Beginning at the line that holds "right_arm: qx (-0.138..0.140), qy" and continuing to the last line of the data below, transcribe every line word for word, without pictures.

▶ [Dataset excerpt]
++++

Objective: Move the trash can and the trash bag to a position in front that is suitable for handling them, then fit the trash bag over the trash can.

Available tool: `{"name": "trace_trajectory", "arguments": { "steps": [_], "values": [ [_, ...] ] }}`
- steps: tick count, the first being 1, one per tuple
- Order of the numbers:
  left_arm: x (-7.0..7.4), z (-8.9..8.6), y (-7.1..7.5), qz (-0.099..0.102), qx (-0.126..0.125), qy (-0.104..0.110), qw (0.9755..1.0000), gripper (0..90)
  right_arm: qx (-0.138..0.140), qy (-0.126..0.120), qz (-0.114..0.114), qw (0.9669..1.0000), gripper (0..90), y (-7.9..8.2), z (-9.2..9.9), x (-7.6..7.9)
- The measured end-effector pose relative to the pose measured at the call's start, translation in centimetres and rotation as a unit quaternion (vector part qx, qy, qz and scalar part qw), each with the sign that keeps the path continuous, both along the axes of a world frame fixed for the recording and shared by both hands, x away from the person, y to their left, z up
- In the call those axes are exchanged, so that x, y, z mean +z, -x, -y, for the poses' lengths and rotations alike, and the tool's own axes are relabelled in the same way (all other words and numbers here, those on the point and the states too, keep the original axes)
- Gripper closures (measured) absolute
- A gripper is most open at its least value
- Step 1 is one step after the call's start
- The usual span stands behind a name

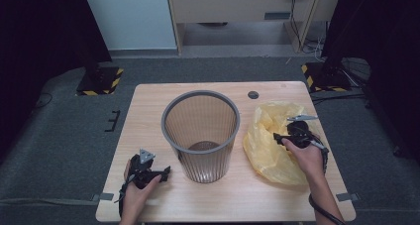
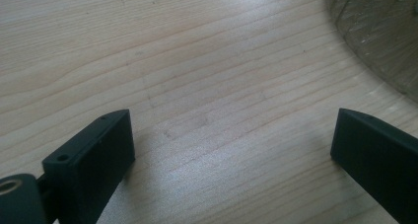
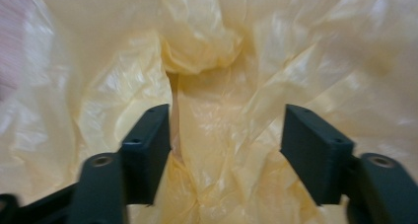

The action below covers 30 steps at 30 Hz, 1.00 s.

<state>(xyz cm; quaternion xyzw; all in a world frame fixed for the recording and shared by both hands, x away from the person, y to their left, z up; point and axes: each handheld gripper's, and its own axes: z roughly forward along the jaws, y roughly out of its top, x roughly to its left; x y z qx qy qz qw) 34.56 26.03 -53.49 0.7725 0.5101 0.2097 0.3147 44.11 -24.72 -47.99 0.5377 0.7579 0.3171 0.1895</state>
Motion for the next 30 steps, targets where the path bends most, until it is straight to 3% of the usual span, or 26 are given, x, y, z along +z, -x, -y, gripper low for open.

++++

▶ [Solution]
  right_arm: qx (-0.138..0.140), qy (-0.126..0.120), qz (-0.114..0.114), qw (0.9669..1.0000), gripper (0..90), y (-7.9..8.2), z (-9.2..9.9), x (-7.6..7.9)
- The measured end-effector pose relative to the pose measured at the call's start, translation in centimetres and rotation as a unit quaternion (vector part qx, qy, qz and scalar part qw), each with the sign that keeps the path continuous, both along the axes of a world frame fixed for the recording and shared by both hands, x away from the person, y to their left, z up
- In the call those axes are exchanged, so that x, y, z mean +z, -x, -y, for the poses' lengths and rotations alike, and the tool's own axes are relabelled in the same way (all other words and numbers here, those on the point and the states too, keep the original axes)
- Gripper closures (measured) absolute
- A gripper is most open at its least value
- Step 1 is one step after the call's start
- The usual span stands behind a name


The action below covers 30 steps at 30 Hz, 1.00 s.

<state>(xyz cm; quaternion xyzw; all in a world frame fixed for the recording and shared by both hands, x away from the person, y to their left, z up; point and axes: each handheld gripper's, and its own axes: z roughly forward along the jaws, y roughly out of its top, x roughly to its left; x y z qx qy qz qw) 34.56 26.03 -53.49 0.7725 0.5101 0.2097 0.3147 44.11 -24.72 -47.99 0.5377 0.7579 0.3171 0.1895</state>
Motion for the next 30 steps, targets where the path bends most, until it is straight to 3% of the usual span, or 26 are given, x, y, z along +z, -x, -y, gripper low for open.

The answer stands, and there is nothing more to add.